I lay on the floor with my cat Muffin for days at the end, when her legs would no longer carry her to the litter box. I lay on the floor with her, in a puddle of pee : hoping she would understand it was no indignity. We had had her since I was five. My mother thought I was crazy. Muffin died sometime in my twenties. After that, I put her in a box in the basement, surrounded by stuffed birds and some of her favorite things. I left the top of the box off, for a couple days at least. Until I was ready. I feel you, honey.
Wishing you comfort
When it rains, it pours. I am so sorry for your loss. Peace to you and your family as you grieve.
Sorry to hear that, sending hugs.
Probably too soon but was thinking of you & your family when I saw the Puppy for Hannukah video https://youtu.be/gbxyZAduGvY
Seeing the phrase above, “Puppy for Hannukah” (a music video) I would remind folks not to get “a living gift” for someone else at Christmas.
Animals are a responsibility, one that should only be freely chosen. I shouldn’t have to say this, but every year people mess up on this one. If the idea is good, it will still be good in January, with no surprise.
Come to think of it, don’t give me a foundling either.
I’ve lost many pets over the course of my life. They unfortunately do not have the same lifespan as a human so it’s something that you know will happen one day from the very beginning, but their companionship is so valuable. I’m sorry for your loss. You have the wonderful memories he gave you.
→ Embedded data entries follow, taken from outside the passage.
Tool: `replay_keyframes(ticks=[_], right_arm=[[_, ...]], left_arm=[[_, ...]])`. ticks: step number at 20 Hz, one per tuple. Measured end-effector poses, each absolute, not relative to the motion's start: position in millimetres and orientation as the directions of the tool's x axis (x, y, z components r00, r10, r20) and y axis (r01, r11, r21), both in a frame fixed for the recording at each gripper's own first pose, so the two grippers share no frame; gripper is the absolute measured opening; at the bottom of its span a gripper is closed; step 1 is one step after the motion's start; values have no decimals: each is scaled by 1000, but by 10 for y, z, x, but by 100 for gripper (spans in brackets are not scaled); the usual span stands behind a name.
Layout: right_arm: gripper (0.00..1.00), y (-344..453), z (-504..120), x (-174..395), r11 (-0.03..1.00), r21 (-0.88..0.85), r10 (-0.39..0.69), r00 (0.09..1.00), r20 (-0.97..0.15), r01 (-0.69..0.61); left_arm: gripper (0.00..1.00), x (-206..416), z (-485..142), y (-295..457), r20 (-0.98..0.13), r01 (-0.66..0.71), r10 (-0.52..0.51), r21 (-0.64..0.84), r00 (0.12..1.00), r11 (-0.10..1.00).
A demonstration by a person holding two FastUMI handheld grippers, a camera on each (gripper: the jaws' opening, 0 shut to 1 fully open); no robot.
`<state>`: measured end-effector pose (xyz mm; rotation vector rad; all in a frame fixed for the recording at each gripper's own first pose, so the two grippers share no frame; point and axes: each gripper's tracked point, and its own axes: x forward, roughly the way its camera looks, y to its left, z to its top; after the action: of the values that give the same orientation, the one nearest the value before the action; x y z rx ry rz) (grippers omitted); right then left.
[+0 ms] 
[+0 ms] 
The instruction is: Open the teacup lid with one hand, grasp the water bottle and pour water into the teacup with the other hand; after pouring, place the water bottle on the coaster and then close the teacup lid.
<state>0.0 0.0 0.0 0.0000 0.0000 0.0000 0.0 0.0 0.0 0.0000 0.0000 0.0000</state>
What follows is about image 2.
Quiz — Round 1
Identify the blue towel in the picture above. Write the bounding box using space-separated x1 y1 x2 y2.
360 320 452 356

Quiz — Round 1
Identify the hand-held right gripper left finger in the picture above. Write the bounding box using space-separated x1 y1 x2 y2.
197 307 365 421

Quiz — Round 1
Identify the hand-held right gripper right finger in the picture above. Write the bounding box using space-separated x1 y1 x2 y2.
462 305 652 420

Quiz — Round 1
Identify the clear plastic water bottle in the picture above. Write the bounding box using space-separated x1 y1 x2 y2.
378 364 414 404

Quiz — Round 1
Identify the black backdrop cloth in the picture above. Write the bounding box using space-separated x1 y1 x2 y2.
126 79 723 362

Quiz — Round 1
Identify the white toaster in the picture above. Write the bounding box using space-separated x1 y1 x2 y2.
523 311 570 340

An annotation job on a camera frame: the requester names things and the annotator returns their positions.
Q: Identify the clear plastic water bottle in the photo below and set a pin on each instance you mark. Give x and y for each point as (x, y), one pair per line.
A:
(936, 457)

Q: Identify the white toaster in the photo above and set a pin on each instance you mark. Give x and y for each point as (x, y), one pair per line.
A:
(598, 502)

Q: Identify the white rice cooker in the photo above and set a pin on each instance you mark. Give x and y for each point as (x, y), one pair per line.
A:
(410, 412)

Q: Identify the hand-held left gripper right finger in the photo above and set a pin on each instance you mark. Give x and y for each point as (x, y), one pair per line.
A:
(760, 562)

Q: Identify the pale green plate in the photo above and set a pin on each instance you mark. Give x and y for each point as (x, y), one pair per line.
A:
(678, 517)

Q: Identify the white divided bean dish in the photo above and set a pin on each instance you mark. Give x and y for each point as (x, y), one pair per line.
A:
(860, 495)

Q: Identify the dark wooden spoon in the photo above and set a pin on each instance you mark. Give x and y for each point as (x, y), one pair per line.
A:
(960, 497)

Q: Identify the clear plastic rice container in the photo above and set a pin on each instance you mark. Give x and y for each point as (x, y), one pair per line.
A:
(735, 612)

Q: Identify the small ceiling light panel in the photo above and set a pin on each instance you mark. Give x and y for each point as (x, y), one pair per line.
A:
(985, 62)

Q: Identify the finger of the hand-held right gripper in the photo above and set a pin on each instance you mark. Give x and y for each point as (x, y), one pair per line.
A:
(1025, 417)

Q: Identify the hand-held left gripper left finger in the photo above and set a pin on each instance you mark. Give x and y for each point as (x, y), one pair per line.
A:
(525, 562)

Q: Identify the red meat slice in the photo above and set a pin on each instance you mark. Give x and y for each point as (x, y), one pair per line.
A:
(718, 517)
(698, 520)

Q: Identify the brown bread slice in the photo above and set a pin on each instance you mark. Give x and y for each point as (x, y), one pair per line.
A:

Well at least your dog no longer has to live in a world where’s there’s a Sarah Palin. So that’s a huge plus, and should fast-track you through your grief. Sarah allowed her dog to literally be used as a literal stepping stool!!! The dog would be stepped on top of, to say, reach the bible on the shelf. Jesus surely disapproved. But you can’t tell the entitled anything. Anything. Anything at all. They are chosen. Just ask them.
It touched my heart!
This one hits close to home. I had to put a cat down with intestinal lymphoma in November. And our 14-year old dog was diagnosed with cutaneous lymphoma a month ago. He is, perhaps excluding my wife, the best friend/companion I have ever had in my life. Without chemo treatment, he has maybe 1-2 months. With treatment, maybe 6 months, best case. But there could be complications/risks with that. One of the toughest parts is that he is 100% happy right now and has no idea anything is wrong. If he does, he doesn’t show it. I feel a sense of panic/dread about my decision and about what comes next. Do I delay the short-term inevitable? Can I live with the guilt of either choice (e.g. ill effects of chemo vs not extending his life)? I’m dying inside.